TRY IT:
Reproduce the entries below exactly, but only from the line containing "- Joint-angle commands" to the line containing "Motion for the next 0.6", inclusive.

━━ DATASET EXCERPTS

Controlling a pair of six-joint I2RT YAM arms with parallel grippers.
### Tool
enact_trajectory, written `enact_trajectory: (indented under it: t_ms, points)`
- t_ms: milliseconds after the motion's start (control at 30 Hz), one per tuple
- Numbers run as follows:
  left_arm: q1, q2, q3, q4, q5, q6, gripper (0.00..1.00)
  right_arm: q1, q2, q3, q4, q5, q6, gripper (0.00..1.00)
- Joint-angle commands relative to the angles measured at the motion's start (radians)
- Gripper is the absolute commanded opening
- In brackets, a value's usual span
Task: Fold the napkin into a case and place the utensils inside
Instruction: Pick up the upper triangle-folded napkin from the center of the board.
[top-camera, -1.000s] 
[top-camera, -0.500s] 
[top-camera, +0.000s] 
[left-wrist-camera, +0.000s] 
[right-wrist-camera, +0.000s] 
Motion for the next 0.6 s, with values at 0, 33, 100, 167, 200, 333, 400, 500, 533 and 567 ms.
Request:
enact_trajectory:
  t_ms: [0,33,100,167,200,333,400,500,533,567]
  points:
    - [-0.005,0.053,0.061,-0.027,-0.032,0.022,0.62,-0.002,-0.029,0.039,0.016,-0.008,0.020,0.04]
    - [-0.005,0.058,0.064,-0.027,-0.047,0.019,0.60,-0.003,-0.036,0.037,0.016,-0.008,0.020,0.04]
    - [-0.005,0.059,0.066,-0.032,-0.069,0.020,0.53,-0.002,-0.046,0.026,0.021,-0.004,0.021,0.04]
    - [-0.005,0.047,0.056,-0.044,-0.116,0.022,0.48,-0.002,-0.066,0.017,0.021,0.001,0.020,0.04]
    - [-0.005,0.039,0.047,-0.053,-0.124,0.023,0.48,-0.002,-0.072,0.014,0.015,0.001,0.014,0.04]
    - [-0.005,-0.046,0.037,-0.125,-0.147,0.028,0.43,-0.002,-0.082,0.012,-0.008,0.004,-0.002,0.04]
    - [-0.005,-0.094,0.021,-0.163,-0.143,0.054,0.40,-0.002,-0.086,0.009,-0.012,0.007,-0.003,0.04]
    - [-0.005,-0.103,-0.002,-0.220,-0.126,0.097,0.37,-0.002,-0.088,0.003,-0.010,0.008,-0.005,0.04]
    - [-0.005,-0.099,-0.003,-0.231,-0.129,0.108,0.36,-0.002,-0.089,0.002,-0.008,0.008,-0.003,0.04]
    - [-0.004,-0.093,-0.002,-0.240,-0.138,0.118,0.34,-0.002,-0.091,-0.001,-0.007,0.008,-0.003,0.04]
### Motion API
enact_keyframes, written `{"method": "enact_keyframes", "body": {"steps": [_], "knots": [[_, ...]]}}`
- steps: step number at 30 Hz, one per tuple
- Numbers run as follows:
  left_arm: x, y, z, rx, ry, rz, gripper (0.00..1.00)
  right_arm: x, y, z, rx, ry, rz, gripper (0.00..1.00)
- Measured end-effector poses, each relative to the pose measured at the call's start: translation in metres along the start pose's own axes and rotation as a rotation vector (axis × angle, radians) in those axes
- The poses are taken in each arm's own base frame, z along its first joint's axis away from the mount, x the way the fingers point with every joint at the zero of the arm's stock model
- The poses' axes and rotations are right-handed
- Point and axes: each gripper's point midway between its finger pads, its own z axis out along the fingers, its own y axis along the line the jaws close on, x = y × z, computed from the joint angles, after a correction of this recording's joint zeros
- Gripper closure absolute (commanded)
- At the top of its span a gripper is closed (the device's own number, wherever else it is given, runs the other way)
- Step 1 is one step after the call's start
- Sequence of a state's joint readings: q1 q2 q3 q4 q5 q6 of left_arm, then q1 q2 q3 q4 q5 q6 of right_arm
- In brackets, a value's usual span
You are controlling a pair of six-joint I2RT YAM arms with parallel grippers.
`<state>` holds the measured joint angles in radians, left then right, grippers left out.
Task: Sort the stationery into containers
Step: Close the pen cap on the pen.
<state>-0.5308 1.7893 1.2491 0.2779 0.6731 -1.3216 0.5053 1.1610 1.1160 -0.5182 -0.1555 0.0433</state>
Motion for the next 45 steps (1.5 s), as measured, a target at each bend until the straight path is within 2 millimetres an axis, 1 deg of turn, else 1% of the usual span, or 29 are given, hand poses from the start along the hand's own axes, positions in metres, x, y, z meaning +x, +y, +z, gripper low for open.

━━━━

TASK ANSWER:
- Joint-angle commands relative to the angles measured at the motion's start (radians)
- Gripper is the absolute commanded opening
- In brackets, a value's usual span
Task: Fold the napkin into a case and place the utensils inside
Instruction: Pick up the upper triangle-folded napkin from the center of the board.
[top-camera, -1.000s] 
[top-camera, -0.500s] 
[top-camera, +0.000s] 
[left-wrist-camera, +0.000s] 
[right-wrist-camera, +0.000s] 
Motion for the next 0.6 s, with values at 0, 33, 100, 167, 200, 333, 400, 500, 533 and 567 ms.

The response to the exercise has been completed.